## Requirement
Among the entries that follow, find every line with the word "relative" and copy it.

## Provided information
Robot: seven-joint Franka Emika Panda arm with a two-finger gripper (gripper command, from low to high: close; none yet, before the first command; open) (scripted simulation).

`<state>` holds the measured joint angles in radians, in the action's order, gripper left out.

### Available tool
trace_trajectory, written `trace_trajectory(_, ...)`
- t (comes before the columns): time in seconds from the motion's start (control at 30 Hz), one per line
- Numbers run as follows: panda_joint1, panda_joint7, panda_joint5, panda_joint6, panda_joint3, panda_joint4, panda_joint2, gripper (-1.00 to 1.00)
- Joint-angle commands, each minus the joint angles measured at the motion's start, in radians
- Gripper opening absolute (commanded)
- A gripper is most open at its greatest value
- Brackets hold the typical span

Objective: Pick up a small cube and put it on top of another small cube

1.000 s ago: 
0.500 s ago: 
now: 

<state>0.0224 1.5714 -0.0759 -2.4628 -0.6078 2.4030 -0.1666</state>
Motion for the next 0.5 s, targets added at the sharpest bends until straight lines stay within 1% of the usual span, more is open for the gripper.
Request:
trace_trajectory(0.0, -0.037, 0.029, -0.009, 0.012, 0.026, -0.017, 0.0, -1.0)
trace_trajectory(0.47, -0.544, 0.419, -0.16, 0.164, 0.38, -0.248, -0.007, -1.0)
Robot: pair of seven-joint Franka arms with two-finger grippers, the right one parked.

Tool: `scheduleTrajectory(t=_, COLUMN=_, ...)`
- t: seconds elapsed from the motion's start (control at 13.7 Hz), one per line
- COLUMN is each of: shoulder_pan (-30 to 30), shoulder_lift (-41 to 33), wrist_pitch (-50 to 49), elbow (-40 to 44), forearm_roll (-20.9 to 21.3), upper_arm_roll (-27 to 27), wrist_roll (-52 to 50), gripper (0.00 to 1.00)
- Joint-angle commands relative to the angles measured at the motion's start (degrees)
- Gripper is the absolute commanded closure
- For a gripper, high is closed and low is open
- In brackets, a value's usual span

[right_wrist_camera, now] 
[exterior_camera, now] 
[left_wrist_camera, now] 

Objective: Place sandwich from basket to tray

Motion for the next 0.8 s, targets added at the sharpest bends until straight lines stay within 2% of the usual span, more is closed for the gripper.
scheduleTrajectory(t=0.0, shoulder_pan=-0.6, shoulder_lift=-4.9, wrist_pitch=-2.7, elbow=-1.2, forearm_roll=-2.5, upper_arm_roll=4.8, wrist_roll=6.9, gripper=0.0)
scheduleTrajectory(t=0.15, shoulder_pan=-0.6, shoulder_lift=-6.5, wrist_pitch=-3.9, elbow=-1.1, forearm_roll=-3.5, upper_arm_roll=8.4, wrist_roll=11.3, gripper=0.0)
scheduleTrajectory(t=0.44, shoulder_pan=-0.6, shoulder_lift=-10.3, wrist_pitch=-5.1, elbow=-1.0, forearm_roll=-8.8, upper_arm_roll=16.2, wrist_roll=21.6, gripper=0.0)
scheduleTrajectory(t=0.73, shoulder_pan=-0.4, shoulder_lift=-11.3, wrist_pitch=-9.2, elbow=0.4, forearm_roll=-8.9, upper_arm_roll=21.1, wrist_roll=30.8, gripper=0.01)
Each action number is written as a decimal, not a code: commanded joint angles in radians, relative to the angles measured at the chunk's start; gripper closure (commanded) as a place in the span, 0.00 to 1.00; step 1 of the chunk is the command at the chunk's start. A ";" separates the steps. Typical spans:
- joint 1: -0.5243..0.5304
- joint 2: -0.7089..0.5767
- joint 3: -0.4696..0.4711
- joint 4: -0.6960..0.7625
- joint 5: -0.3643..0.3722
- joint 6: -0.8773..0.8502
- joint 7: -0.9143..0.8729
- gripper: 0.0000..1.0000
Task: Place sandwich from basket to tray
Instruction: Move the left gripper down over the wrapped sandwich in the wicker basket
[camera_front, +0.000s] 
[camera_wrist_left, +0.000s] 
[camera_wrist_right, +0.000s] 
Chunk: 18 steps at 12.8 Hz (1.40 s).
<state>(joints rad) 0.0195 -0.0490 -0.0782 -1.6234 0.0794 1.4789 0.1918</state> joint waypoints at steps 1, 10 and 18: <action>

## Answer section
- Joint-angle commands relative to the angles measured at the motion's start (degrees)
Each action number is written as a decimal, not a code: commanded joint angles in radians, relative to the angles measured at the chunk's start; gripper closure (commanded) as a place in the span, 0.00 to 1.00; step 1 of the chunk is the command at the chunk's start. A ";" separates the steps. Typical spans:

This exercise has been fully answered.